Heffingsvrij vermogen

De belasting geeft een cadeautje weg. Het heffingsvrij vermogen. Dit is een bedrag waarover je geen box 3 belasting hoeft te betalen. In 2021 is dit: € 50.000. In dit voorbeeld reken ik met de 2021 vrijstelling.

Het heffingsvrij vermogen geldt per partner. Heb jij een fiscaal partner, dan ontvang je gezamenlijk € 100.000.

In dit voorbeeld houden we rekening dat de vastgoedbelegger geen fiscaal partner heeft. Hij heeft hierdoor recht op € 50.000 vrijstelling. Hierdoor is de grondslag niet € 290.000, maar € 240.000 (€ 290.000 – € 50.000)

De belastingschijven

De box 3 belasting bestaat uit 3 schijven en elke schijf heeft een eigen normering.

SCHIJF 1
Bij het belastbaar vermogen in box 3 tot € 50.000 gaat de Belastingdienst ervan uit dat je gemiddeld 67% van dit vermogen aanhoudt als spaargeld en 33% als belegging. Het spaargeld gedeelte wordt belast met 0,03% en het beleggingsgedeelte met 5,69% fictief rendement. 

SCHIJF 2
Bij het belastbaar vermogen in box 3 tussen € 50.000 en € 950.000 gaat de Belastingdienst ervan uit dat je gemiddeld genomen 21% van dit vermogen aanhoudt als spaargeld en 79% als belegging. 

SCHIJF 3
Voor zover het belastbaar vermogen in box 3 meer is dan € 950.000 gaat de Belastingdienst ervan uit dat je dit vermogen 100% aanhoudt als belegging. 
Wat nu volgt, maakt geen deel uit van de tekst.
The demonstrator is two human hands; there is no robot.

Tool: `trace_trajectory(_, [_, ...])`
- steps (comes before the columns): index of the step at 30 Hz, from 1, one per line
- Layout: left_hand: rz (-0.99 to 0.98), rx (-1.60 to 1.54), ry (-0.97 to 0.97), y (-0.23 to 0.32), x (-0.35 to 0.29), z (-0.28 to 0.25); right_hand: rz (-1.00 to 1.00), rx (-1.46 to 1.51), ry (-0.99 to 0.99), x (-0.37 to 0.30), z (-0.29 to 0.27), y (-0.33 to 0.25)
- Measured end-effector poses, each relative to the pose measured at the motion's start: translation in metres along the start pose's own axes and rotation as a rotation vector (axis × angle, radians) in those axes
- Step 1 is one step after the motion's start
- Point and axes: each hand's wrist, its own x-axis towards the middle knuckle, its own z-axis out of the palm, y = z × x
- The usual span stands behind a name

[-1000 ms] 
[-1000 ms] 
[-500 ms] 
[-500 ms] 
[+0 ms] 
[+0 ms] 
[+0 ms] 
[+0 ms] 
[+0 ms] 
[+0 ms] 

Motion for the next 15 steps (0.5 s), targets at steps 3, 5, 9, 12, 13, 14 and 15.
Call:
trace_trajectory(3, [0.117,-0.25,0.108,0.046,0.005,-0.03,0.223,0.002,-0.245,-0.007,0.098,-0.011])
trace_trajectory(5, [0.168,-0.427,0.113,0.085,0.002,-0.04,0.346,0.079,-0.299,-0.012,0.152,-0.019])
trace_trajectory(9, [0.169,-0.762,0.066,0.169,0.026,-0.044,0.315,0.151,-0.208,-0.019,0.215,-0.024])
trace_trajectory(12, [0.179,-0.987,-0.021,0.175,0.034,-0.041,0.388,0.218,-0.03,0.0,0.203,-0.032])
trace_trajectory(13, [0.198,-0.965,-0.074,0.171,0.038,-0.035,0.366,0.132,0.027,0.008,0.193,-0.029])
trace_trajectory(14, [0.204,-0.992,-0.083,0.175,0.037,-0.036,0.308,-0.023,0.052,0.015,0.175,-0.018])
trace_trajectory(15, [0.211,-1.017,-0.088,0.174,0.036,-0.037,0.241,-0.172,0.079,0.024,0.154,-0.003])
De rekensom per belastingschijf

SCHIJF 1 BEREKENING:
Onze vastgoedbelegger heeft meer dan € 50.000 vermogen. Hierdoor gebruikt hij de eerste schijf volledig. 
Deze schijf ziet 67% als spaardeel en 33% als beleggingsdeel.

Spaardeel schijf 1: € 50.000 * 67% = € 33.500
Beleggingsdeel schijf 1: € 50.000 * 33% = € 16.500.

SCHIJF 2 BEREKENING:
De grondslag was € 240.000. Daar halen we € 50.000 vanaf omdat we die zojuist in schijf 1 hebben berekent.
€ 240.000 – € 50.000 =
€ 190.000 resterend.

De tweede schijf gaat over het vermogen 
tussen € 50.000 en € 950.000.
Deze schijf ziet 21% als spaardeel en 79% als beleggingsdeel.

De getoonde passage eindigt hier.